The amended California Consumer Privacy Act defines employees as consumers. So what does that mean for employee privacy rights?

The CCPA affects employee rights by requiring employers to implement security measures to protect employees’ personal information. These measures include implementing data security policies and procedures, conducting regular security audits, and training employees on data security best practices. Privacy lawyer Jennifer Mitchell explains that CCPA gives workers the right to request their employers disclose the personal information employers have collected about them. This gives employees the freedom to either opt out of selling their data or have their information deleted from their employer’s records. Additionally, CCPA prohibits companies from discriminating against employees who request their rights.

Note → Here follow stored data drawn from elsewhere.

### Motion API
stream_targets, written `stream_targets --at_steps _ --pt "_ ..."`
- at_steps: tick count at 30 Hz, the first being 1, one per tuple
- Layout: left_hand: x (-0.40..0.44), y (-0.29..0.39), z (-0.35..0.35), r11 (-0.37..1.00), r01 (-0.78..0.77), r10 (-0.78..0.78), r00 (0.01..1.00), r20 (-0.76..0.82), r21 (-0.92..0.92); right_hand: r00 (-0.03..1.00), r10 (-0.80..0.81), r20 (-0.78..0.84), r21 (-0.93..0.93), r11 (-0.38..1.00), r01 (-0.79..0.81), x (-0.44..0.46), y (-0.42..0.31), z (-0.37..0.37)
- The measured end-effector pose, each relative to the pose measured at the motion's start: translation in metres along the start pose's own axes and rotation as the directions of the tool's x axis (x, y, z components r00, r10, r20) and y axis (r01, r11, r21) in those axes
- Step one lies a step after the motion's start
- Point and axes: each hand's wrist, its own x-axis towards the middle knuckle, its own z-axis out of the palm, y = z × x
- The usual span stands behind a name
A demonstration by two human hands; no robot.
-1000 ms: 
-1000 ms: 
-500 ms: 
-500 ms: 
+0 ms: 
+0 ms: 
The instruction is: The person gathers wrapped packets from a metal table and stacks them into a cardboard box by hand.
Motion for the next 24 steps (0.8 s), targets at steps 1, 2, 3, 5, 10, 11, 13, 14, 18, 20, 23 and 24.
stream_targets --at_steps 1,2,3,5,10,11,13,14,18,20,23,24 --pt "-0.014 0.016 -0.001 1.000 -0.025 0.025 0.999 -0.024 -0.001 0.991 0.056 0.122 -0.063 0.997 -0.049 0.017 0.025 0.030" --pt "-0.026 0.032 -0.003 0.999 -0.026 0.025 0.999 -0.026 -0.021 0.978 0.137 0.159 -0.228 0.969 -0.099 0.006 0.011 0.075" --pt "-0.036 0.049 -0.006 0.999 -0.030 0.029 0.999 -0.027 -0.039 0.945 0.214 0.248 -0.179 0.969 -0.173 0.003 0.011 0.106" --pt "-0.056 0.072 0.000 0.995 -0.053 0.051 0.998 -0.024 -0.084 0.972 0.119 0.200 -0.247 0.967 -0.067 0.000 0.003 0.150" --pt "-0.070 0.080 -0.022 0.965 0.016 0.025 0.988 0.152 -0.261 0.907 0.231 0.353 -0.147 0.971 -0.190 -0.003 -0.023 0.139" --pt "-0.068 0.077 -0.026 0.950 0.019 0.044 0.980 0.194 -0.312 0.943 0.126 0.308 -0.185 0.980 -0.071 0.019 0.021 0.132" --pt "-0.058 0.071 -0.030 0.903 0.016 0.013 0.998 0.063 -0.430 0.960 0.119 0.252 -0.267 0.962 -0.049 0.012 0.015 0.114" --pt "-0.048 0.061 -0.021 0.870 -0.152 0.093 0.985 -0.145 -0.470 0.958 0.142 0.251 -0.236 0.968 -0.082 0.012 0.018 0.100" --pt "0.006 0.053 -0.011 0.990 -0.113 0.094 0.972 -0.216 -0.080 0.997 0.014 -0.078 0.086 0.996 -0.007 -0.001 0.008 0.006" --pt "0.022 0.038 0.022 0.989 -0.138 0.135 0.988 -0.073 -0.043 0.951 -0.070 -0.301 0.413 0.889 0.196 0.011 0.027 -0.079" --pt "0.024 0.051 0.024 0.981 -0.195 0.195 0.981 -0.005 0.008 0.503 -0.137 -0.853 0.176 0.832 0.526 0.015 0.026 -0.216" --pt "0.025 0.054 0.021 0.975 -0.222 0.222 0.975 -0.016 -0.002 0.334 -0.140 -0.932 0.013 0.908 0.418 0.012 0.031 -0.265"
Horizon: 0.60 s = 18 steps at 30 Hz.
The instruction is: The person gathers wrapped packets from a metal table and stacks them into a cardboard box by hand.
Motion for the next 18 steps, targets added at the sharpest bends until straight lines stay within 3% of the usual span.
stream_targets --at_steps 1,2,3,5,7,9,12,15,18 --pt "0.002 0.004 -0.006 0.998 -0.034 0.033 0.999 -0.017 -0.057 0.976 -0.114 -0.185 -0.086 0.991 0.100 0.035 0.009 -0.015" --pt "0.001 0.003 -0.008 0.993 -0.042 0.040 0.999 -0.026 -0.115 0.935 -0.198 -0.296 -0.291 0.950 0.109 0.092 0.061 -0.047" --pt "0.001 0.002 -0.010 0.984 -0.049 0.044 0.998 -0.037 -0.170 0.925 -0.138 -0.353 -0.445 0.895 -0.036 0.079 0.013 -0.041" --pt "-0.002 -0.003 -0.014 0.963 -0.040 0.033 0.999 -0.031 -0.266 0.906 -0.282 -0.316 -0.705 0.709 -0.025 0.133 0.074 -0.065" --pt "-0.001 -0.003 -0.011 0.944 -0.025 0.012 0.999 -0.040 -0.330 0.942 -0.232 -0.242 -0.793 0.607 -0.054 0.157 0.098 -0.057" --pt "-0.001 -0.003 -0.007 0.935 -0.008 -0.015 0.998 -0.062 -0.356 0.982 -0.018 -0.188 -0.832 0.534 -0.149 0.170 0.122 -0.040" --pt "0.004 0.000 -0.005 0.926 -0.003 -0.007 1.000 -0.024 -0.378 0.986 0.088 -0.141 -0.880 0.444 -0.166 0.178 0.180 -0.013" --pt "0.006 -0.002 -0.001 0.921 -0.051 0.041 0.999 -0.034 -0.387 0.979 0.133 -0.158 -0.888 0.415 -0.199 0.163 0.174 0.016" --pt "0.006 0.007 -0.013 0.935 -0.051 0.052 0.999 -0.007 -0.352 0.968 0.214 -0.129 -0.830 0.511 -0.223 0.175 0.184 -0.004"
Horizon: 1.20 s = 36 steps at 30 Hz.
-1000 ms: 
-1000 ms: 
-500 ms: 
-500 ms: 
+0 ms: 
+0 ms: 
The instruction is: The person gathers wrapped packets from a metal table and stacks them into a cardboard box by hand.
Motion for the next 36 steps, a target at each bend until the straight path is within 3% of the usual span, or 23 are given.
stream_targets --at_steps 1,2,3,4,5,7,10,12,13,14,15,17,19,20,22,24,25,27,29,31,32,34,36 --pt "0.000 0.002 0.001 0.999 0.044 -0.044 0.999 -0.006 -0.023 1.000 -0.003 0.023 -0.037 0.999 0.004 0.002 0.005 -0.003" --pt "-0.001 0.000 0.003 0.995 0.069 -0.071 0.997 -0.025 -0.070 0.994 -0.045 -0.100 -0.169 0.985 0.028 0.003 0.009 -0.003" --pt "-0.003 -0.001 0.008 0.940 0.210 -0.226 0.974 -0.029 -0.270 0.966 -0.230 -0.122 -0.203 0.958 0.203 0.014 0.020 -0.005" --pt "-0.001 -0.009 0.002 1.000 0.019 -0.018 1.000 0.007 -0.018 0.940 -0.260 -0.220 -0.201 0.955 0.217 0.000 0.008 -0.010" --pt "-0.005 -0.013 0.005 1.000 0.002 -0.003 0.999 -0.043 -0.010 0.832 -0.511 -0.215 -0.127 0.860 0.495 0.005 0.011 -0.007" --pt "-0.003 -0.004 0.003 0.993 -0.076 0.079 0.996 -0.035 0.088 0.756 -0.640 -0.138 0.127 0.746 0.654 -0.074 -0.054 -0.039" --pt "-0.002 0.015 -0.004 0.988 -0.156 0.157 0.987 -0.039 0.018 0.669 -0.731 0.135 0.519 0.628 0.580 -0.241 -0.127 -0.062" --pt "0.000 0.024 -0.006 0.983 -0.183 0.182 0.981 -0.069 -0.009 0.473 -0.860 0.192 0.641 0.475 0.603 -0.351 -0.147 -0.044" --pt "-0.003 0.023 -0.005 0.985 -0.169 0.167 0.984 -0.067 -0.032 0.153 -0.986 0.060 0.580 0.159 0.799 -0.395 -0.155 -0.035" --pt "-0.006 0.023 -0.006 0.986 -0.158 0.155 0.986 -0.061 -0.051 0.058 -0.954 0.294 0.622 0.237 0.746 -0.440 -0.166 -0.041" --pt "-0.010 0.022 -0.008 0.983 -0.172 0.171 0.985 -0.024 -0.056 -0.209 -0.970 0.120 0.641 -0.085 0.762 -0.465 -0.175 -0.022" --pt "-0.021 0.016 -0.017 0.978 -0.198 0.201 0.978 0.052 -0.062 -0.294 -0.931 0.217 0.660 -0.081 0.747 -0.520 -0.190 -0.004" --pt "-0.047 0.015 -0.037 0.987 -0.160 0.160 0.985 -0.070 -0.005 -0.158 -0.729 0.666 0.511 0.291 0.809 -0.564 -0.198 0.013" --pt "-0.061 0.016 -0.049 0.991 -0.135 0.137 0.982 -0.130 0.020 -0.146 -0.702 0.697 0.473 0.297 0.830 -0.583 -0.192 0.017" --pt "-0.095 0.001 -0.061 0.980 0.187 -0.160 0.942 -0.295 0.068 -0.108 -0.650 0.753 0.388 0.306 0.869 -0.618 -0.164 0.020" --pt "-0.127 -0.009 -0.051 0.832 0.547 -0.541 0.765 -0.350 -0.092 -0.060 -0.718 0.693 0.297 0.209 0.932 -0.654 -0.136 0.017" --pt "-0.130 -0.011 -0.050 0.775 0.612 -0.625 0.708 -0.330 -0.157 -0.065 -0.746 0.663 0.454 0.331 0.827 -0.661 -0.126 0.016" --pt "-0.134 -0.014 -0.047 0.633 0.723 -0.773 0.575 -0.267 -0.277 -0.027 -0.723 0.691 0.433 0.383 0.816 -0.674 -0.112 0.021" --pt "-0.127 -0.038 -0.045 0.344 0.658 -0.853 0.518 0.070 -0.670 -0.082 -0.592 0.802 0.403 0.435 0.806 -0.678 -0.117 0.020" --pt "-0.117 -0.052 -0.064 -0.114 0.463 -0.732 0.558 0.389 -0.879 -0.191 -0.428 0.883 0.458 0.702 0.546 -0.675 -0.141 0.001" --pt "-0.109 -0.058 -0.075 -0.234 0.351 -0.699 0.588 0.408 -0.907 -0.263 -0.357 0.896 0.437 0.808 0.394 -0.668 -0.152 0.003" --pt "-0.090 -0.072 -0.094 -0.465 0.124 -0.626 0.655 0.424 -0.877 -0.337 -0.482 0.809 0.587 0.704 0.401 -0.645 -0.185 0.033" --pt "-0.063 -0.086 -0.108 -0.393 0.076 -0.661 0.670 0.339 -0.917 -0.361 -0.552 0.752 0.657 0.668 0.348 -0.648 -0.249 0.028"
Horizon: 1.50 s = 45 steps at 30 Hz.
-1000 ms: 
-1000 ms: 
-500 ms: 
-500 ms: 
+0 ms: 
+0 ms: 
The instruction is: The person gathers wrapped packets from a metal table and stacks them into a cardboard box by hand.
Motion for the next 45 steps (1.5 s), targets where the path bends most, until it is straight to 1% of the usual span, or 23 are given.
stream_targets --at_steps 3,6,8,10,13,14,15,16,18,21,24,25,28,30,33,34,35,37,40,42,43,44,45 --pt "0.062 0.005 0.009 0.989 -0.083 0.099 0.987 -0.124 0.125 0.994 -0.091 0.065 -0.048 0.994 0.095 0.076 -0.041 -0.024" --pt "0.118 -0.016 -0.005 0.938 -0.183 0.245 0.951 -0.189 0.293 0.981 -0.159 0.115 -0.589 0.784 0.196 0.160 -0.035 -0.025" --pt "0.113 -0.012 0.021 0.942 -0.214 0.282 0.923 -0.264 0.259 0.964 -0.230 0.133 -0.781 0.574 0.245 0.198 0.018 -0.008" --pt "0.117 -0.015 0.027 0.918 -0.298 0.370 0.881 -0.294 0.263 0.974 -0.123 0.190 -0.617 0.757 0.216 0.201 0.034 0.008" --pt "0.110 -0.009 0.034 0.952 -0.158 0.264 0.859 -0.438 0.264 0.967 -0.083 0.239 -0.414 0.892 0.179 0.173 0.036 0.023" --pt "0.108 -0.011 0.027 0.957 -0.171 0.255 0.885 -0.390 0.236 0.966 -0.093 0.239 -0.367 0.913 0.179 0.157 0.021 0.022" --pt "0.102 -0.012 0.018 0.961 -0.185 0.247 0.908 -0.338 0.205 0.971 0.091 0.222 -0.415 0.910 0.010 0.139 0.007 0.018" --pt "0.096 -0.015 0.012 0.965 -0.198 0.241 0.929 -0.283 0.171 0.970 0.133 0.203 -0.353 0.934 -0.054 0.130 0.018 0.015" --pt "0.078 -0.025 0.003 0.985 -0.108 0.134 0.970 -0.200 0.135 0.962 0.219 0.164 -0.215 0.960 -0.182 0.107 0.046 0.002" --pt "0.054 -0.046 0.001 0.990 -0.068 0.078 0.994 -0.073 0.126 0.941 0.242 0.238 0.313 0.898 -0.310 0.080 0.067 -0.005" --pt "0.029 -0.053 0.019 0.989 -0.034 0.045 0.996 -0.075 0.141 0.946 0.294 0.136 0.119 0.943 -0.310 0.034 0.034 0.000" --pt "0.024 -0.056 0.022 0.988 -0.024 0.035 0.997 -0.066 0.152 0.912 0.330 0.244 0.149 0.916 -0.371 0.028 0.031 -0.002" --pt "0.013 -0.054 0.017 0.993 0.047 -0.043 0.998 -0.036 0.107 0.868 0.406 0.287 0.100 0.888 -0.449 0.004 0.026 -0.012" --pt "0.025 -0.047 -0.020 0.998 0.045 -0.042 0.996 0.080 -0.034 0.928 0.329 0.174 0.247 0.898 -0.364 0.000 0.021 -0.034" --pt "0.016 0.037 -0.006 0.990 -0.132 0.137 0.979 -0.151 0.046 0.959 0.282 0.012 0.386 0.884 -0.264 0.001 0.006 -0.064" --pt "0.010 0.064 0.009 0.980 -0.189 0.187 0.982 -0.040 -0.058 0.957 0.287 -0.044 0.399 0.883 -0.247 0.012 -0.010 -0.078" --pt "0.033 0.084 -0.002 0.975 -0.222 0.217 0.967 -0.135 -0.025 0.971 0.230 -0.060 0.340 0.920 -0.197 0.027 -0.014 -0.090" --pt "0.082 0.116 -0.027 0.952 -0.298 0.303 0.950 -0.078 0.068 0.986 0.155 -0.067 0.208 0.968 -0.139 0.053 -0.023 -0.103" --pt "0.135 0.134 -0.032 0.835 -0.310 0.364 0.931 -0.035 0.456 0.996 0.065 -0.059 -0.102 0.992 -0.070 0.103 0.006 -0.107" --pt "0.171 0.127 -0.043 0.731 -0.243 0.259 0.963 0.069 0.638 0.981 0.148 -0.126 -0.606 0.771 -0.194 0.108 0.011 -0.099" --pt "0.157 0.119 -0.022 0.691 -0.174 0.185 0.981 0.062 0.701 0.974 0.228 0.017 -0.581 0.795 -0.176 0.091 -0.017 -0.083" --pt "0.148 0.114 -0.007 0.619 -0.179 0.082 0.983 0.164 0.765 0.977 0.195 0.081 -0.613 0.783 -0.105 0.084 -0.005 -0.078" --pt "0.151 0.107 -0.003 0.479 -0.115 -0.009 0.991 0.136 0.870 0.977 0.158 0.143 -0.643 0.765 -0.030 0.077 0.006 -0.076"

Join Jodi and Justin Daniels in today’s episode of the She Said Privacy/He Said Security Podcast, where they welcome Jennifer Mitchell, Partner at Baker Hostetler, to discuss employee privacy under the California Consumer Privacy Act. Jennifer discusses the difference between “right to know” and “right to delete,” opportunities for employee privacy rights to build relationships between companies and employees, and how company employee monitoring may potentially violate employee privacy rights.

Resources Mentioned in this episode

Sponsor for this episode…

This episode is brought to you by Red Clover Advisors.

Red Clover Advisors uses data privacy to transform the way that companies do business together and create a future where there is greater trust between companies and consumers.

Founded by Jodi Daniels, Red Clover Advisors helps companies to comply with data privacy laws and establish customer trust so that they can grow and nurture integrity. They work with companies in a variety of fields, including technology, e-commerce, professional services, and digital media.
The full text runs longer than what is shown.